▶ Task description: Retype the material below, keeping each line identical.
──────────
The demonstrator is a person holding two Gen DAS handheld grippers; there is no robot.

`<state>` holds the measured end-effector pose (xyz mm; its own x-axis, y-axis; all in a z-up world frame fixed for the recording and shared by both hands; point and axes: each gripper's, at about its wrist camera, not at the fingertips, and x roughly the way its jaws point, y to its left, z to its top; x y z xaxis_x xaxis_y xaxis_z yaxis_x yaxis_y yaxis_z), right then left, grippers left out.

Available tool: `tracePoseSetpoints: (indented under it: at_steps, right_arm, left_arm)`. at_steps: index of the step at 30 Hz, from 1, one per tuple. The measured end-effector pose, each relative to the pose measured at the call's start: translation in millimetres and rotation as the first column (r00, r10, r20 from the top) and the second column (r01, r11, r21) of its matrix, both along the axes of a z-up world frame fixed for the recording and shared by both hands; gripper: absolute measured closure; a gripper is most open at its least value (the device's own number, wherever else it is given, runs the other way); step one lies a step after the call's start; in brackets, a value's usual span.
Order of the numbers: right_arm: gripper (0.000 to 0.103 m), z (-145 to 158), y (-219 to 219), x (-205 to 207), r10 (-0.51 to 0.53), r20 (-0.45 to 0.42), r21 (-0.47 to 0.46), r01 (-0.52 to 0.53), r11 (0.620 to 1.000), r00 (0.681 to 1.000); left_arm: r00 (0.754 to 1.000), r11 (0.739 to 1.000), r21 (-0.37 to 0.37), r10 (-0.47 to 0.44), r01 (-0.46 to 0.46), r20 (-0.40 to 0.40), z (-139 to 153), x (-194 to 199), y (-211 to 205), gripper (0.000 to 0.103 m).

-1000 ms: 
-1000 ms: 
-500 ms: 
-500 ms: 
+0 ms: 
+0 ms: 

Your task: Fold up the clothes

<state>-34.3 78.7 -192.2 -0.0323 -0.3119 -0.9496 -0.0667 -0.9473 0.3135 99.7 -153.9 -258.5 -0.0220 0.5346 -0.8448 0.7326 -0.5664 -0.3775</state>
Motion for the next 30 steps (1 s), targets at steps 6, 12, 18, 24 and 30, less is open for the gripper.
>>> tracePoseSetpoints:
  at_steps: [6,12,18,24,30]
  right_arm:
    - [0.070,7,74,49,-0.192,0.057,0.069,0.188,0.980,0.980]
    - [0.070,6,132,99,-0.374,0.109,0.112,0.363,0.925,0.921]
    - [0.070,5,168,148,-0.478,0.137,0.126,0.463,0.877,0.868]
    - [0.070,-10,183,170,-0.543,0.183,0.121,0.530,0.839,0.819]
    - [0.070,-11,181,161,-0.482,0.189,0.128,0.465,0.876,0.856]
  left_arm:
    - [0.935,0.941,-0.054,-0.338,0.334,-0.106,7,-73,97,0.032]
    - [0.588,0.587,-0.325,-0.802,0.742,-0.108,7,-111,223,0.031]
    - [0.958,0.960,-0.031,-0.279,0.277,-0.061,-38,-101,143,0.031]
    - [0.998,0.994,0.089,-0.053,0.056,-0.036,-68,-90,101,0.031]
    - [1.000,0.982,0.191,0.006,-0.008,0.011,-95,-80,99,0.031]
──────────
▶ Response to the exercise:
The demonstrator is a person holding two Gen DAS handheld grippers; there is no robot.

`<state>` holds the measured end-effector pose (xyz mm; its own x-axis, y-axis; all in a z-up world frame fixed for the recording and shared by both hands; point and axes: each gripper's, at about its wrist camera, not at the fingertips, and x roughly the way its jaws point, y to its left, z to its top; x y z xaxis_x xaxis_y xaxis_z yaxis_x yaxis_y yaxis_z), right then left, grippers left out.

Available tool: `tracePoseSetpoints: (indented under it: at_steps, right_arm, left_arm)`. at_steps: index of the step at 30 Hz, from 1, one per tuple. The measured end-effector pose, each relative to the pose measured at the call's start: translation in millimetres and rotation as the first column (r00, r10, r20 from the top) and the second column (r01, r11, r21) of its matrix, both along the axes of a z-up world frame fixed for the recording and shared by both hands; gripper: absolute measured closure; a gripper is most open at its least value (the device's own number, wherever else it is given, runs the other way); step one lies a step after the call's start; in brackets, a value's usual span.
Order of the numbers: right_arm: gripper (0.000 to 0.103 m), z (-145 to 158), y (-219 to 219), x (-205 to 207), r10 (-0.51 to 0.53), r20 (-0.45 to 0.42), r21 (-0.47 to 0.46), r01 (-0.52 to 0.53), r11 (0.620 to 1.000), r00 (0.681 to 1.000); left_arm: r00 (0.754 to 1.000), r11 (0.739 to 1.000), r21 (-0.37 to 0.37), r10 (-0.47 to 0.44), r01 (-0.46 to 0.46), r20 (-0.40 to 0.40), z (-139 to 153), x (-194 to 199), y (-211 to 205), gripper (0.000 to 0.103 m).

-1000 ms: 
-1000 ms: 
-500 ms: 
-500 ms: 
+0 ms: 
+0 ms: 

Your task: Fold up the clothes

<state>-34.3 78.7 -192.2 -0.0323 -0.3119 -0.9496 -0.0667 -0.9473 0.3135 99.7 -153.9 -258.5 -0.0220 0.5346 -0.8448 0.7326 -0.5664 -0.3775</state>
Motion for the next 30 steps (1 s), targets at steps 6, 12, 18, 24 and 30, less is open for the gripper.
>>> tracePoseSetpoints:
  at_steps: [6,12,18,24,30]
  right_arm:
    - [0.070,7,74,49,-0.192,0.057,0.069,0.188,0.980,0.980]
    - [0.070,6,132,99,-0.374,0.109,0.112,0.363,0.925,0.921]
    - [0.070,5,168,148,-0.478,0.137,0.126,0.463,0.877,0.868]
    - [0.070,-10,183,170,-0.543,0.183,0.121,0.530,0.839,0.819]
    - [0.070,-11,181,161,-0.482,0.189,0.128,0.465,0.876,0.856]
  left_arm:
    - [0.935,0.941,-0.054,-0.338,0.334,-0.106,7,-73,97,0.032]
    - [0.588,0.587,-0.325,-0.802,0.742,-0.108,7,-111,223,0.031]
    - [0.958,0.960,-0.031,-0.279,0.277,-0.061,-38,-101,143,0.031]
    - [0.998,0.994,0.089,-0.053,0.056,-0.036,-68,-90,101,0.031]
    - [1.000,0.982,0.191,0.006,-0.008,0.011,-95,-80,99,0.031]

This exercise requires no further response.